What to produce:
Only text belongs in your copy of the listing below; reproduce it exactly and leave out the pictures.

Collected material:
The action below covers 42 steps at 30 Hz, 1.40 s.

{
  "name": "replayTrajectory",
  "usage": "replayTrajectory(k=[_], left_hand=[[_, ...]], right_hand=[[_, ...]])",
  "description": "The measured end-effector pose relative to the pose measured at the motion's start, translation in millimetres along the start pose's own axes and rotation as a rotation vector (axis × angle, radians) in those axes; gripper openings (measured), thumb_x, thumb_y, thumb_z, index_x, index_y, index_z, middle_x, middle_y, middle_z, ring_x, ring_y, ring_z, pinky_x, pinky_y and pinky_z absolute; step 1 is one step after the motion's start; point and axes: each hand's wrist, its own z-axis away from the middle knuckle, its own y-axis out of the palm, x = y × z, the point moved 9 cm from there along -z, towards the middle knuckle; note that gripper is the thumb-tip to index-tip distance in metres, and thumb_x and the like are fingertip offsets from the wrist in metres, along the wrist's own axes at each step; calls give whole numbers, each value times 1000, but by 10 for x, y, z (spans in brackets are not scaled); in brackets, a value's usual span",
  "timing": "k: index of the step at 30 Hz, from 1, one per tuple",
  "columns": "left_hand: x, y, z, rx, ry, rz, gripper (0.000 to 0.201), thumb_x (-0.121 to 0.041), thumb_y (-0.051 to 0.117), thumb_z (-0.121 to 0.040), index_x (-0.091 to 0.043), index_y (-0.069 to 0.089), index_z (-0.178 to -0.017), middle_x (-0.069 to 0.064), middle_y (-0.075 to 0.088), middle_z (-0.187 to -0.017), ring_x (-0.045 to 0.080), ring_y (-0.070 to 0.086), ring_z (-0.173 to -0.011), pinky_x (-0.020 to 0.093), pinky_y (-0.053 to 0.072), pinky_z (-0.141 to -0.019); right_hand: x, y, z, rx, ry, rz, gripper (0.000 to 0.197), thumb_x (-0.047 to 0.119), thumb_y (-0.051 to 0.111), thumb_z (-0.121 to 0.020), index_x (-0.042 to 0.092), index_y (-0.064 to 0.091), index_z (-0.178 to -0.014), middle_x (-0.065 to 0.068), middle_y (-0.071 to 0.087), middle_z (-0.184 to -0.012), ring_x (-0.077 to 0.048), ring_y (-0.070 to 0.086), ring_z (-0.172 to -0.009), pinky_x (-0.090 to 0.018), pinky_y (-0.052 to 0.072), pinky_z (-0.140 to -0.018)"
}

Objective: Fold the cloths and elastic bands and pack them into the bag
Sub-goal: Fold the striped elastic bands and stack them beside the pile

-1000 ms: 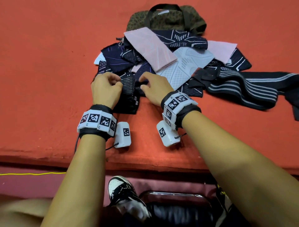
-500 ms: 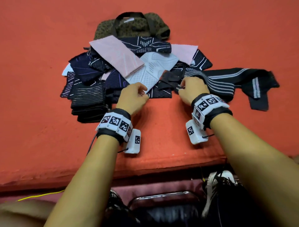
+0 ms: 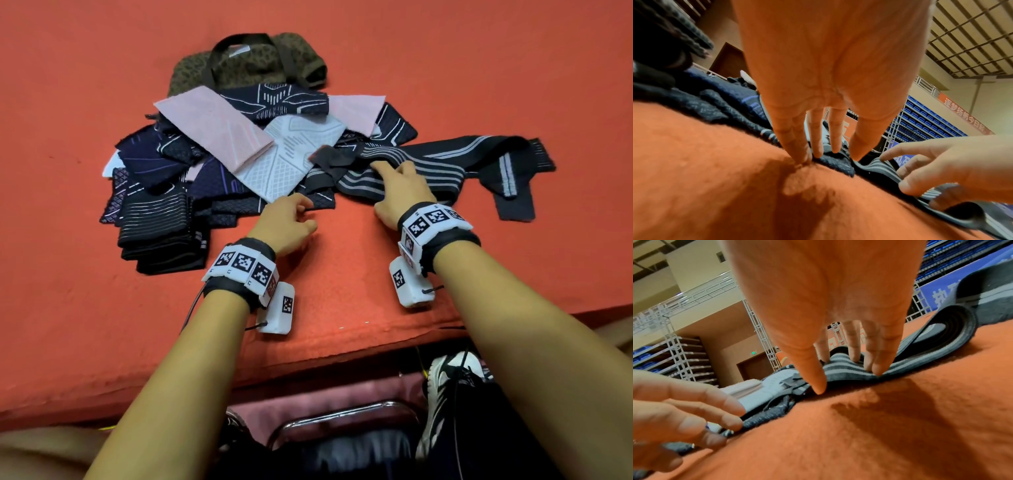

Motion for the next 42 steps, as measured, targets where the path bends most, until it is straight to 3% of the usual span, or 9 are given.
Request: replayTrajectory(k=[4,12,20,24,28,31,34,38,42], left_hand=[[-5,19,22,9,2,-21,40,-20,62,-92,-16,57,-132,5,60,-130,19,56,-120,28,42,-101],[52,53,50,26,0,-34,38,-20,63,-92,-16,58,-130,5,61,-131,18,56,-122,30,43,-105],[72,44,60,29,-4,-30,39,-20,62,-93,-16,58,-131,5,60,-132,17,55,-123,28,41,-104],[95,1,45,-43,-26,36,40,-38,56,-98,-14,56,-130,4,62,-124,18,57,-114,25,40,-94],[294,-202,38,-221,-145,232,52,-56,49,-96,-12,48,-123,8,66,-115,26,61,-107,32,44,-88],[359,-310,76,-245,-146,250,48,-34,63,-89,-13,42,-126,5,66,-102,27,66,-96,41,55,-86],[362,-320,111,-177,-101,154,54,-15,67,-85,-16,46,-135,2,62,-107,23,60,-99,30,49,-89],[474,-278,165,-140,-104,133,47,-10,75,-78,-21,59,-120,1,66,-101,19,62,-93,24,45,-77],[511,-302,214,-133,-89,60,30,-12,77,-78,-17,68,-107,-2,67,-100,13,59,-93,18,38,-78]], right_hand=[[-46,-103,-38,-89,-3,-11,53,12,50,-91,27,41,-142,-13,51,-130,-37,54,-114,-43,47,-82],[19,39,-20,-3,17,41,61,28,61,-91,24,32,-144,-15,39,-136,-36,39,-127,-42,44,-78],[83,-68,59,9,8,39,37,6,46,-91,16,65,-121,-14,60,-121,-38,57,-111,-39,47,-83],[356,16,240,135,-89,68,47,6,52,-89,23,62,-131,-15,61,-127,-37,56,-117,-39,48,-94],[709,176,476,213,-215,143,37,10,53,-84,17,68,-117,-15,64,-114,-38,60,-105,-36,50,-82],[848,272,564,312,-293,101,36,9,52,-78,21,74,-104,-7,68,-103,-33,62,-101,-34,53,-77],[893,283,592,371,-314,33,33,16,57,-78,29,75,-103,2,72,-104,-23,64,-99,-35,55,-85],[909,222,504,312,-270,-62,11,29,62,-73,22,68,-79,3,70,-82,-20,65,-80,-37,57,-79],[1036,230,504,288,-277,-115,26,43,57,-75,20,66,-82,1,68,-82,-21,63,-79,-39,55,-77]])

Result below:
The action below covers 42 steps at 30 Hz, 1.40 s.

{
  "name": "replayTrajectory",
  "usage": "replayTrajectory(k=[_], left_hand=[[_, ...]], right_hand=[[_, ...]])",
  "description": "The measured end-effector pose relative to the pose measured at the motion's start, translation in millimetres along the start pose's own axes and rotation as a rotation vector (axis × angle, radians) in those axes; gripper openings (measured), thumb_x, thumb_y, thumb_z, index_x, index_y, index_z, middle_x, middle_y, middle_z, ring_x, ring_y, ring_z, pinky_x, pinky_y and pinky_z absolute; step 1 is one step after the motion's start; point and axes: each hand's wrist, its own z-axis away from the middle knuckle, its own y-axis out of the palm, x = y × z, the point moved 9 cm from there along -z, towards the middle knuckle; note that gripper is the thumb-tip to index-tip distance in metres, and thumb_x and the like are fingertip offsets from the wrist in metres, along the wrist's own axes at each step; calls give whole numbers, each value times 1000, but by 10 for x, y, z (spans in brackets are not scaled); in brackets, a value's usual span",
  "timing": "k: index of the step at 30 Hz, from 1, one per tuple",
  "columns": "left_hand: x, y, z, rx, ry, rz, gripper (0.000 to 0.201), thumb_x (-0.121 to 0.041), thumb_y (-0.051 to 0.117), thumb_z (-0.121 to 0.040), index_x (-0.091 to 0.043), index_y (-0.069 to 0.089), index_z (-0.178 to -0.017), middle_x (-0.069 to 0.064), middle_y (-0.075 to 0.088), middle_z (-0.187 to -0.017), ring_x (-0.045 to 0.080), ring_y (-0.070 to 0.086), ring_z (-0.173 to -0.011), pinky_x (-0.020 to 0.093), pinky_y (-0.053 to 0.072), pinky_z (-0.141 to -0.019); right_hand: x, y, z, rx, ry, rz, gripper (0.000 to 0.197), thumb_x (-0.047 to 0.119), thumb_y (-0.051 to 0.111), thumb_z (-0.121 to 0.020), index_x (-0.042 to 0.092), index_y (-0.064 to 0.091), index_z (-0.178 to -0.014), middle_x (-0.065 to 0.068), middle_y (-0.071 to 0.087), middle_z (-0.184 to -0.012), ring_x (-0.077 to 0.048), ring_y (-0.070 to 0.086), ring_z (-0.172 to -0.009), pinky_x (-0.090 to 0.018), pinky_y (-0.052 to 0.072), pinky_z (-0.140 to -0.018)"
}

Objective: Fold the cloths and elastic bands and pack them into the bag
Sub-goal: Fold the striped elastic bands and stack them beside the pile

-1000 ms: 
-500 ms: 
+0 ms: 

Motion for the next 42 steps, as measured, targets where the path bends most, until it is straight to 3% of the usual span, or 9 are given.
Request: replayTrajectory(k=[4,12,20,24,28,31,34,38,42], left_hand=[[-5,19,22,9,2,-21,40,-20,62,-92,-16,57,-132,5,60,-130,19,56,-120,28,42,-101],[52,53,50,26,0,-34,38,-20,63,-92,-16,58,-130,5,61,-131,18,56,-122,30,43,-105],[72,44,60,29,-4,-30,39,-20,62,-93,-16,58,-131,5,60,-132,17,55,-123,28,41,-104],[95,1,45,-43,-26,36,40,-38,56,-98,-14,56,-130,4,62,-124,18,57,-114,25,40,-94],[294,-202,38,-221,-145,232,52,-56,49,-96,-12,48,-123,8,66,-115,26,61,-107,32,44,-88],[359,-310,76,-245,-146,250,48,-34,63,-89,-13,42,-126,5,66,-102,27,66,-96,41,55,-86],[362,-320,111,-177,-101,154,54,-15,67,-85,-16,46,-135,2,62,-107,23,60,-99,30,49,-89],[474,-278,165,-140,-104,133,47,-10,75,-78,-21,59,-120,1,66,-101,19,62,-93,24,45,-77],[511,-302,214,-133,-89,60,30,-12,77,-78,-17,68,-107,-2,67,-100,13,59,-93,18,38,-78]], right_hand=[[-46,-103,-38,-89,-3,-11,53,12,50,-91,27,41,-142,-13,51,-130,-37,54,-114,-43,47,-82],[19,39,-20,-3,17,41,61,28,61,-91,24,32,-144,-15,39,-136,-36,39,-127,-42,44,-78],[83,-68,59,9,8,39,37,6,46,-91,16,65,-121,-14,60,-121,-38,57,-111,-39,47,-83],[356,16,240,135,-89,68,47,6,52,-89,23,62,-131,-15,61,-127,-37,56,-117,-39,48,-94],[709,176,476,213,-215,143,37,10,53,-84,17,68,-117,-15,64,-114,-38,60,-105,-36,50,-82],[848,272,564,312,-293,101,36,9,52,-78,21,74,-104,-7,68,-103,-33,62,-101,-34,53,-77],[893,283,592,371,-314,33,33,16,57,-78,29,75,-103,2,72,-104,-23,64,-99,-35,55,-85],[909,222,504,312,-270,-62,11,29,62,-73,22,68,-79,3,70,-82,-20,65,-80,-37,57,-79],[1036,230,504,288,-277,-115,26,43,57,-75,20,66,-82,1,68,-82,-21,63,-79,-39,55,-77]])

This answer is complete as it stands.